TRY IT: Only the lines from the one containing "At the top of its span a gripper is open" through the end of the data below are to be repeated, exactly as given, without pictures.

SUPPLIED DATA:

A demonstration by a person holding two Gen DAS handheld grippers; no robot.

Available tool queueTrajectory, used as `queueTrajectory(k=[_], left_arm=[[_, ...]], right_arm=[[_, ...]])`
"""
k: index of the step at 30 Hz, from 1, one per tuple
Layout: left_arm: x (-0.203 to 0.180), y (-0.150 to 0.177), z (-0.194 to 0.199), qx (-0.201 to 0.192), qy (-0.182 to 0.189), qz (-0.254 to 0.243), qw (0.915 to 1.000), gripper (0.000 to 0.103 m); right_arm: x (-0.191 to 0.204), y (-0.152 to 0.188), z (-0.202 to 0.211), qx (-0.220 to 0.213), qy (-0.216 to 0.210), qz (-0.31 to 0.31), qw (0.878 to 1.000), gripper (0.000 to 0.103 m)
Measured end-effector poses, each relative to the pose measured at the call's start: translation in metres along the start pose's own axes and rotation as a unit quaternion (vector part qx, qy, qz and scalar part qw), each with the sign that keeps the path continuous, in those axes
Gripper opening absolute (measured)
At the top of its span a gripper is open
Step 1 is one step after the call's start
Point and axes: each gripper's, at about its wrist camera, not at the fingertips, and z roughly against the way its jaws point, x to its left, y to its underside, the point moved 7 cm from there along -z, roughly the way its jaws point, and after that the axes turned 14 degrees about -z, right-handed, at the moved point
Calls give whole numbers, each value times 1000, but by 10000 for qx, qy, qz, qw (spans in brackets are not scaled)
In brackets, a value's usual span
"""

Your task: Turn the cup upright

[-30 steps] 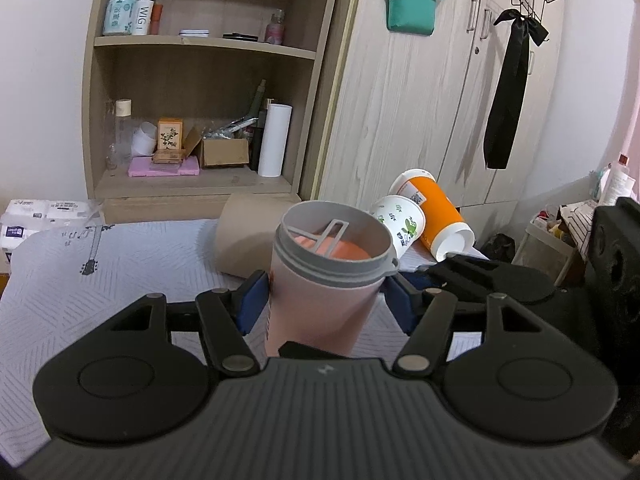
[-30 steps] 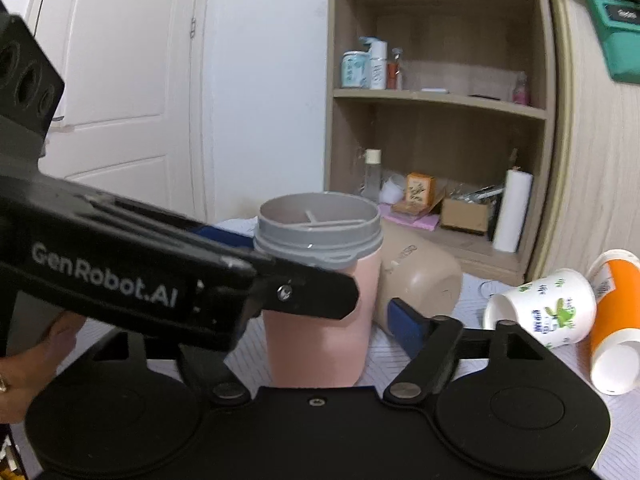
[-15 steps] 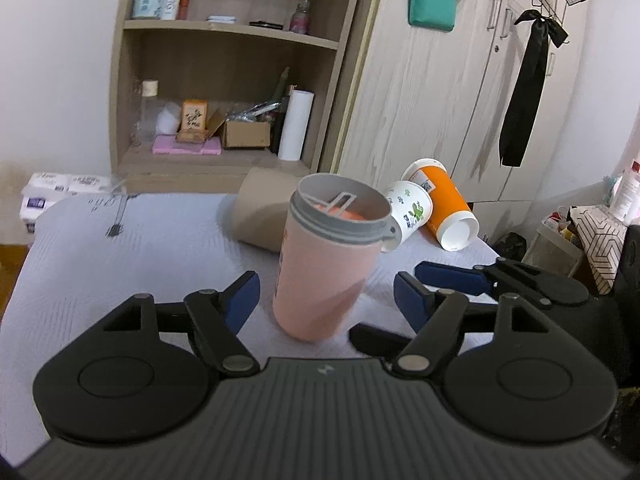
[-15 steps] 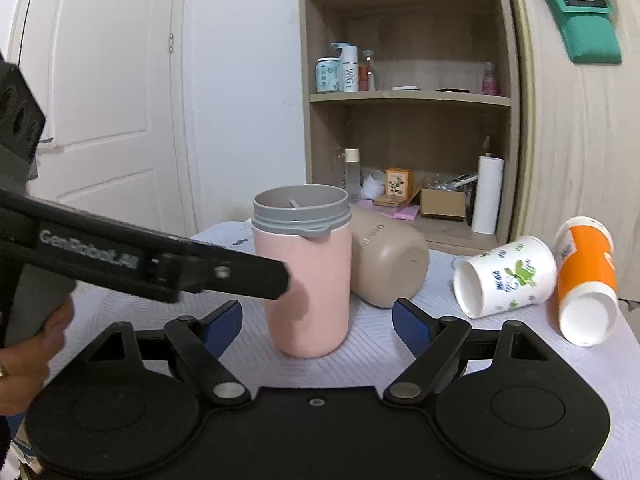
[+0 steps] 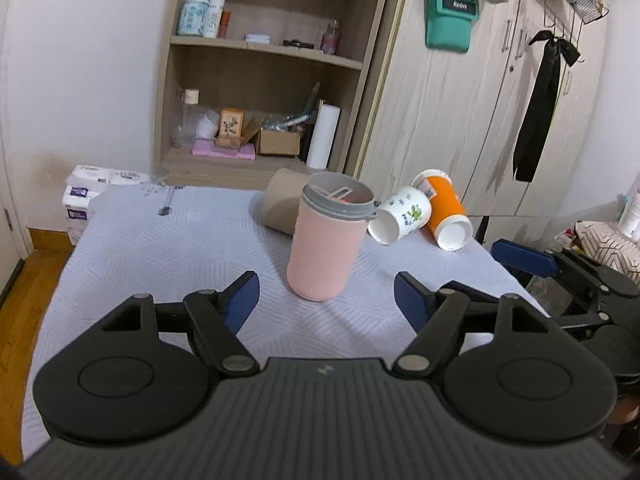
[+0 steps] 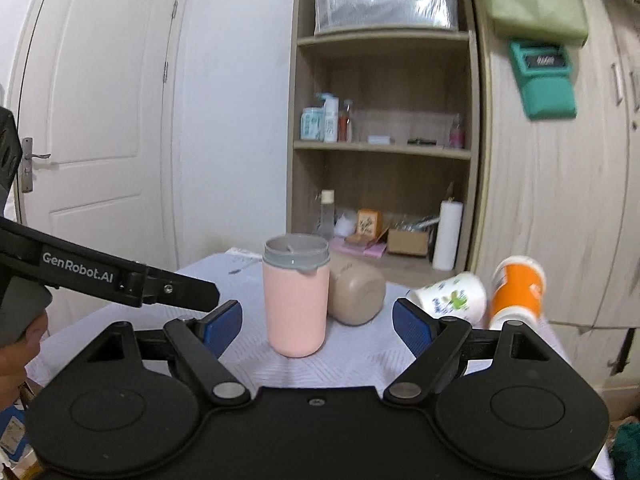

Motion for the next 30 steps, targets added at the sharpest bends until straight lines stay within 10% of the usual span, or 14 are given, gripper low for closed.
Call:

REPLY TO THE EXERCISE:
At the top of its span a gripper is open
Step 1 is one step after the call's start
Point and axes: each gripper's, at about its wrist camera, not at the fingertips, and z roughly against the way its jaws point, x to its left, y to its underside, the point moved 7 cm from there along -z, roughly the way its jaws point, and after that the axes turned 14 degrees about -z, right-handed, at the moved point
Calls give whole numbers, each value times 1000, but by 10000 for qx, qy, qz, qw (spans in brackets are not scaled)
In brackets, a value's usual span
"""

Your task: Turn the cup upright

[-30 steps] 
[-30 steps] 
[-15 steps] 
[-15 steps] 
[+0 steps] 
[+0 steps] 

Motion for the next 30 steps, targets added at the sharpest bends until straight lines stay within 10% of the usual span, or 14 are given, gripper low for closed.
Call:

No further output is given for this exercise.